> [Aim of the exercise]:
All of the data should be copied exactly, with the pictures left out.

> [Data in this exercise]:
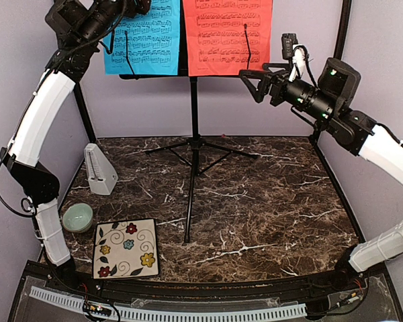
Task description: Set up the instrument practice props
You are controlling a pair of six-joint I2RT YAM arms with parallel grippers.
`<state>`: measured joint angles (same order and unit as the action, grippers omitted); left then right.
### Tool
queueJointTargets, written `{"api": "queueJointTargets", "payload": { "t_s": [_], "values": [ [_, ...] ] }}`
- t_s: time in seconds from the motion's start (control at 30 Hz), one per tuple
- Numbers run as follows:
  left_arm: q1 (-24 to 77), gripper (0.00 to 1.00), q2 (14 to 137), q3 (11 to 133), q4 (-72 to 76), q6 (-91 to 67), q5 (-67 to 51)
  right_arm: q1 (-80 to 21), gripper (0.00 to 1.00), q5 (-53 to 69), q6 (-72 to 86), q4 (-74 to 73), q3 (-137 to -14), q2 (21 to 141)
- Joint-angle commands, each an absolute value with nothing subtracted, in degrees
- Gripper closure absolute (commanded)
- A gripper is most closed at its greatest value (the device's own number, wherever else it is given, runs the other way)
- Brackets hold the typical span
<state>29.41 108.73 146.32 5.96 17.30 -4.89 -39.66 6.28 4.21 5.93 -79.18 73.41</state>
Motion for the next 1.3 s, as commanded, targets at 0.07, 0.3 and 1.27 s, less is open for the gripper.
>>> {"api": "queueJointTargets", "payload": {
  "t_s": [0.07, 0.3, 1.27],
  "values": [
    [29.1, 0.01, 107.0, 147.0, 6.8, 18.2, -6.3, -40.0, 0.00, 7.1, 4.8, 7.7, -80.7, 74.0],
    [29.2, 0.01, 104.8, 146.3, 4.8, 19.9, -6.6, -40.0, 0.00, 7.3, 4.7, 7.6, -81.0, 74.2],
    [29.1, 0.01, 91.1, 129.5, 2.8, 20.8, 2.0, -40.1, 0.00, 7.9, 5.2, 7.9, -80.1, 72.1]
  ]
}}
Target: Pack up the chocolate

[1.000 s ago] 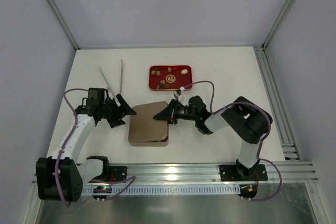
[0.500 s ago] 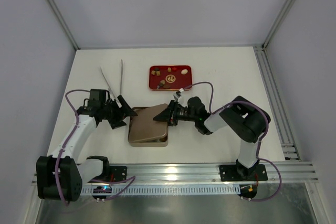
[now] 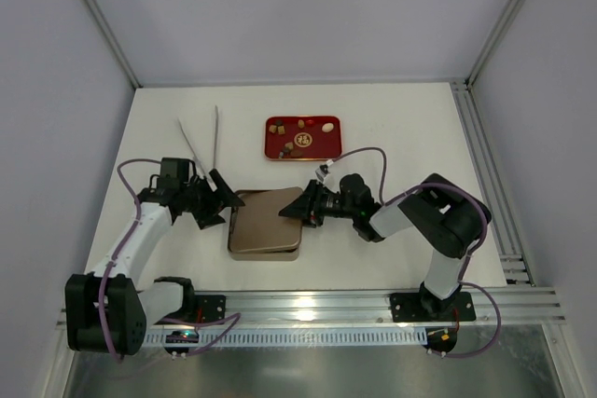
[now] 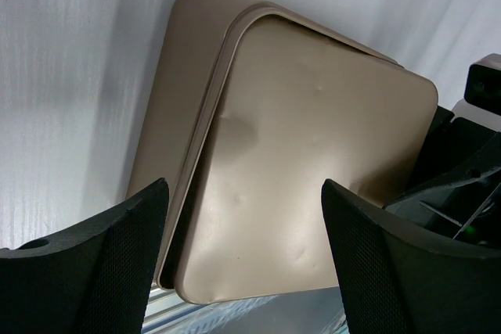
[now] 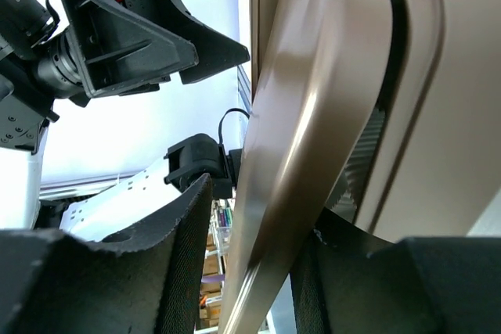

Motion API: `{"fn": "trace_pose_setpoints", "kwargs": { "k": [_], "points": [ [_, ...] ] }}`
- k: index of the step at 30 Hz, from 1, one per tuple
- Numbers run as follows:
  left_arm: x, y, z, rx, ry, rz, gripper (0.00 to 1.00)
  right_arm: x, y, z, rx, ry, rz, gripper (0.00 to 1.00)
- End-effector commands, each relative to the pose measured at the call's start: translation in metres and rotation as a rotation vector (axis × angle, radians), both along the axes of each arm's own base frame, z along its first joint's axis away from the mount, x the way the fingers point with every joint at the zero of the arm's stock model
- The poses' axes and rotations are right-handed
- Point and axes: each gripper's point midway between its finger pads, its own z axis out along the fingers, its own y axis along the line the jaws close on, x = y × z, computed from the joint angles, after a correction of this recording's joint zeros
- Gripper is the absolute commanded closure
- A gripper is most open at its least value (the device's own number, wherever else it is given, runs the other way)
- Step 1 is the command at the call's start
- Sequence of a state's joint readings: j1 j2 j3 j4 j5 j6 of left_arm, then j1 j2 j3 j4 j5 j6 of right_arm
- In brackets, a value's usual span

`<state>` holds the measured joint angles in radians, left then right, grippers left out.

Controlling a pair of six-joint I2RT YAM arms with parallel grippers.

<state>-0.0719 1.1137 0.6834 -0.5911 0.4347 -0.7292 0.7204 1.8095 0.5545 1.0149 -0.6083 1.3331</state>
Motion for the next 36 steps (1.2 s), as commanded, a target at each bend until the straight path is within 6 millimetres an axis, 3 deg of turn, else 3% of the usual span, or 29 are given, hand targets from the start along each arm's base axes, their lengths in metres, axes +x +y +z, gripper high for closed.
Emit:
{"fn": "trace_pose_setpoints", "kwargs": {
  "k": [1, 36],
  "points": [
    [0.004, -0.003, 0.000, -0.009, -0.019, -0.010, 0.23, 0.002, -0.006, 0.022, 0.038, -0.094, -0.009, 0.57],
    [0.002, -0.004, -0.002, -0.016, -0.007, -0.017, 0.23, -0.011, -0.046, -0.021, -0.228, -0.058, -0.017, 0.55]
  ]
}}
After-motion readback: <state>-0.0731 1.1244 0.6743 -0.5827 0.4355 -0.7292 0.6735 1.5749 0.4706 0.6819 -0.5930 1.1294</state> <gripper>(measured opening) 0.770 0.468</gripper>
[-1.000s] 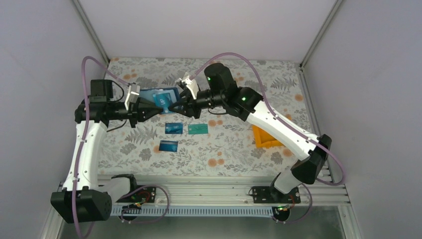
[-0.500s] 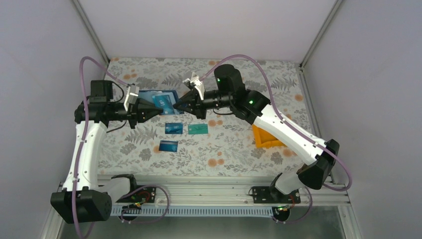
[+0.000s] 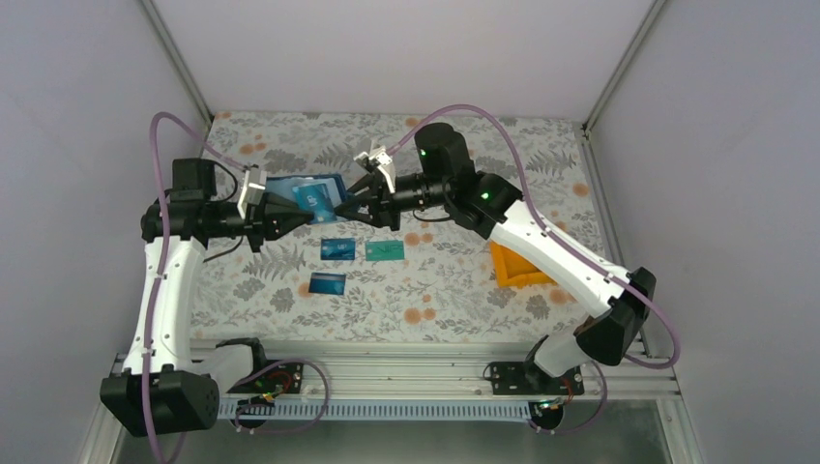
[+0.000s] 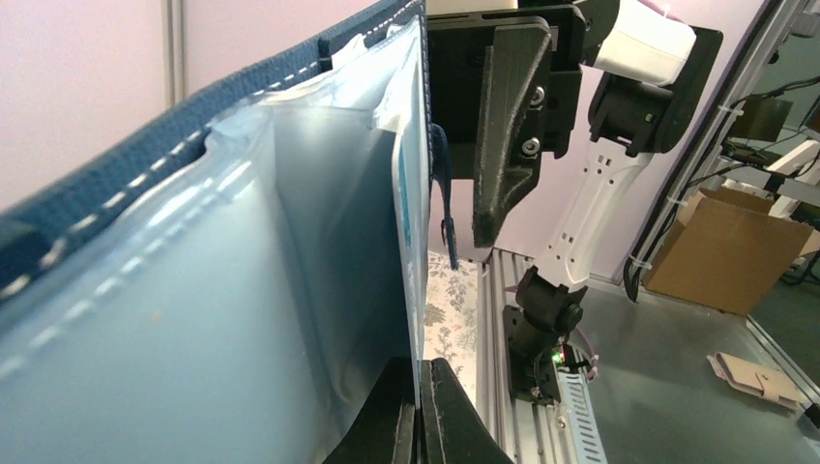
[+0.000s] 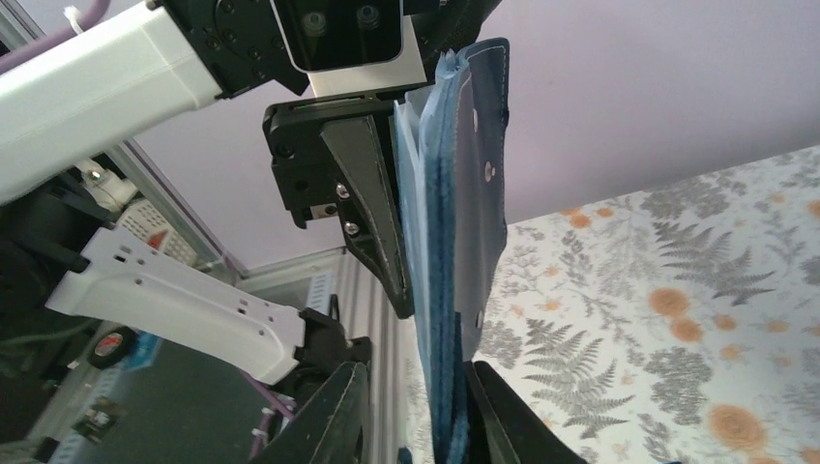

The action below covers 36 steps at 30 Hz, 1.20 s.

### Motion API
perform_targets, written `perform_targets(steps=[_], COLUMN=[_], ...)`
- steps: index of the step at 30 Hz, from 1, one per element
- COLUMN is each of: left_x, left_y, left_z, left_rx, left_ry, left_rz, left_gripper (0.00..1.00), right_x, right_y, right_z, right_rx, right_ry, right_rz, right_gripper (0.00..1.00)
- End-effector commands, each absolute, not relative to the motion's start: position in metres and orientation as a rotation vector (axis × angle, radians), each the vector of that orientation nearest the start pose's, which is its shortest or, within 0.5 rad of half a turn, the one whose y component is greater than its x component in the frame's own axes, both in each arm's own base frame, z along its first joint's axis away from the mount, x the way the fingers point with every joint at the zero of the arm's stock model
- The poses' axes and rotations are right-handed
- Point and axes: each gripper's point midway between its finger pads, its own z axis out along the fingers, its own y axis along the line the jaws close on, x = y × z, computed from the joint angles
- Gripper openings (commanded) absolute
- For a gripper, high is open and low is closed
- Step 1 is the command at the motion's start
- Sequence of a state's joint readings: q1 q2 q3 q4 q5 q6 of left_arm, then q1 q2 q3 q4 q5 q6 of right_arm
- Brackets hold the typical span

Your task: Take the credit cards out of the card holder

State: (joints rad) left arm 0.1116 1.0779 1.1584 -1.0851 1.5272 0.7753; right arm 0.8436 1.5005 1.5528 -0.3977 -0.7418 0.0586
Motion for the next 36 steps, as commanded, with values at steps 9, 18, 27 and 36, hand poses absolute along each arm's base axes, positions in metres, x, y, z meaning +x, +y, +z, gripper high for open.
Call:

> [Your response]:
Task description: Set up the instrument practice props
You are controlling a pair of six-joint I2RT YAM arms with parallel grippers.
`<state>`: measured joint angles (same order and unit as the action, grippers omitted); left then right.
### Tool
queueJointTargets, written `{"api": "queueJointTargets", "payload": { "t_s": [_], "values": [ [_, ...] ] }}`
- t_s: time in seconds from the motion's start (control at 30 Hz), one per tuple
- Numbers run as follows:
  left_arm: q1 (-24 to 77), gripper (0.00 to 1.00), q2 (14 to 137), q3 (11 to 133), q4 (-72 to 76), q6 (-91 to 67), q5 (-67 to 51)
  right_arm: q1 (-80 to 21), gripper (0.00 to 1.00), q5 (-53 to 69), q6 (-72 to 86), q4 (-74 to 73), q3 (-137 to -14), q2 (21 to 141)
- Joint-angle commands, each an absolute value with nothing subtracted, in degrees
- Gripper closure absolute (commanded)
- A gripper is most closed at its greatest value (the device's own number, wherever else it is given, runs the other way)
- Brackets hold the typical span
<state>29.41 108.73 146.32 5.96 17.30 -4.89 -39.66 6.28 4.21 5.93 -79.18 73.41</state>
Motion for the next 1.3 s, as commanded, targets at 0.07, 0.3 and 1.27 s, less is open for the gripper.
>>> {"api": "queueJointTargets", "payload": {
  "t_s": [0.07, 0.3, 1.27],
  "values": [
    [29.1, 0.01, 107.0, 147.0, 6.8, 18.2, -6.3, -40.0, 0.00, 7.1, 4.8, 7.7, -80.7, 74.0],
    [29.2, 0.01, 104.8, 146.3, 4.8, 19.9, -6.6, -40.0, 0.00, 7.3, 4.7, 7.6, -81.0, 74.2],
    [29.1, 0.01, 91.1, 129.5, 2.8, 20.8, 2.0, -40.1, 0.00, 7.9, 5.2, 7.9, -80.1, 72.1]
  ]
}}
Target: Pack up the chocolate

[1.000 s ago] 
[0.500 s ago] 
[now] 
[now] 
[now] 

Motion API: `{"fn": "trace_pose_setpoints", "kwargs": { "k": [_], "points": [ [_, ...] ] }}`
- k: index of the step at 30 Hz, from 1, one per tuple
- Numbers run as follows:
  left_arm: x, y, z, rx, ry, rz, gripper (0.00 to 1.00)
  right_arm: x, y, z, rx, ry, rz, gripper (0.00 to 1.00)
- End-effector commands, each relative to the pose measured at the call's start: translation in metres and rotation as a rotation vector (axis × angle, radians), both along the axes of each arm's own base frame, z along its first joint's axis away from the mount, x the way the fingers point with every joint at the zero of the arm's stock model
- The poses' axes and rotations are right-handed
- Point and axes: each gripper's point midway between its finger pads, its own z axis out along the fingers, its own y axis along the line the jaws close on, x = y × z, computed from the joint angles, after a correction of this recording's joint zeros
- Gripper is the absolute commanded closure
- A gripper is most open at its least value (the device's own number, wherever else it is given, runs the other way)
- Step 1 is the command at the call's start
- Sequence of a state's joint readings: j1 j2 j3 j4 j5 j6 of left_arm, then j1 j2 j3 j4 j5 j6 of right_arm
- In brackets, a value's usual span

`<state>` holds the measured joint angles in radians, left then right, grippers left out.

Controlling a pair of six-joint I2RT YAM arms with parallel grippers.

<state>-0.0719 1.1137 0.6834 -0.5911 0.4347 -0.7292 0.7204 1.8095 0.5545 1.0149 -0.6083 1.3331</state>
Motion for the next 36 steps (1.2 s), as commanded, a target at each bend until the straight path is within 6 millimetres an axis, 3 deg of turn, else 3% of the usual span, or 29 are given, hand targets from the start along each arm's base axes, their lengths in metres, axes +x +y +z, gripper high for closed.
Emit:
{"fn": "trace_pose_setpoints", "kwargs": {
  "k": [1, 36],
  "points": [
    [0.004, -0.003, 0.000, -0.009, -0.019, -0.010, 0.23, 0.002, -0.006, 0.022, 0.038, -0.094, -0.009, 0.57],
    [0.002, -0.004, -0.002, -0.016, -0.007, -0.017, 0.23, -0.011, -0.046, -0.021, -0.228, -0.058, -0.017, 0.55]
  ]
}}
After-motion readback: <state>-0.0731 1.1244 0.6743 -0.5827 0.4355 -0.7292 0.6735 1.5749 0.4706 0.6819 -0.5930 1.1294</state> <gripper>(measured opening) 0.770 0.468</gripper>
[-1.000s] 
[-0.500s] 
[+0.000s] 
[+0.000s] 
[+0.000s] 

The action below covers 36 steps at 30 Hz, 1.20 s.

### Motion API
perform_targets, written `perform_targets(steps=[_], COLUMN=[_], ...)`
- steps: index of the step at 30 Hz, from 1, one per element
- COLUMN is each of: left_x, left_y, left_z, left_rx, left_ry, left_rz, left_gripper (0.00..1.00), right_x, right_y, right_z, right_rx, right_ry, right_rz, right_gripper (0.00..1.00)
- End-effector commands, each absolute, not relative to the motion's start: position in metres and orientation as a rotation vector (axis × angle, radians), each the vector of that orientation nearest the start pose's, which is its shortest or, within 0.5 rad of half a turn, the one whose y component is greater than its x component in the frame's own axes, both in each arm's own base frame, z along its first joint's axis away from the mount, x the way the fingers point with every joint at the zero of the arm's stock model
- The poses' axes and rotations are right-handed
- Point and axes: each gripper's point midway between its finger pads, its own z axis out along the fingers, its own y axis along the line the jaws close on, x = y × z, computed from the joint angles
- Gripper openings (commanded) absolute
- For a gripper, high is open and low is closed
- Step 1 is the command at the motion's start
- Sequence of a state's joint readings: q1 q2 q3 q4 q5 q6 of left_arm, then q1 q2 q3 q4 q5 q6 of right_arm
- Brackets hold the typical span

Your task: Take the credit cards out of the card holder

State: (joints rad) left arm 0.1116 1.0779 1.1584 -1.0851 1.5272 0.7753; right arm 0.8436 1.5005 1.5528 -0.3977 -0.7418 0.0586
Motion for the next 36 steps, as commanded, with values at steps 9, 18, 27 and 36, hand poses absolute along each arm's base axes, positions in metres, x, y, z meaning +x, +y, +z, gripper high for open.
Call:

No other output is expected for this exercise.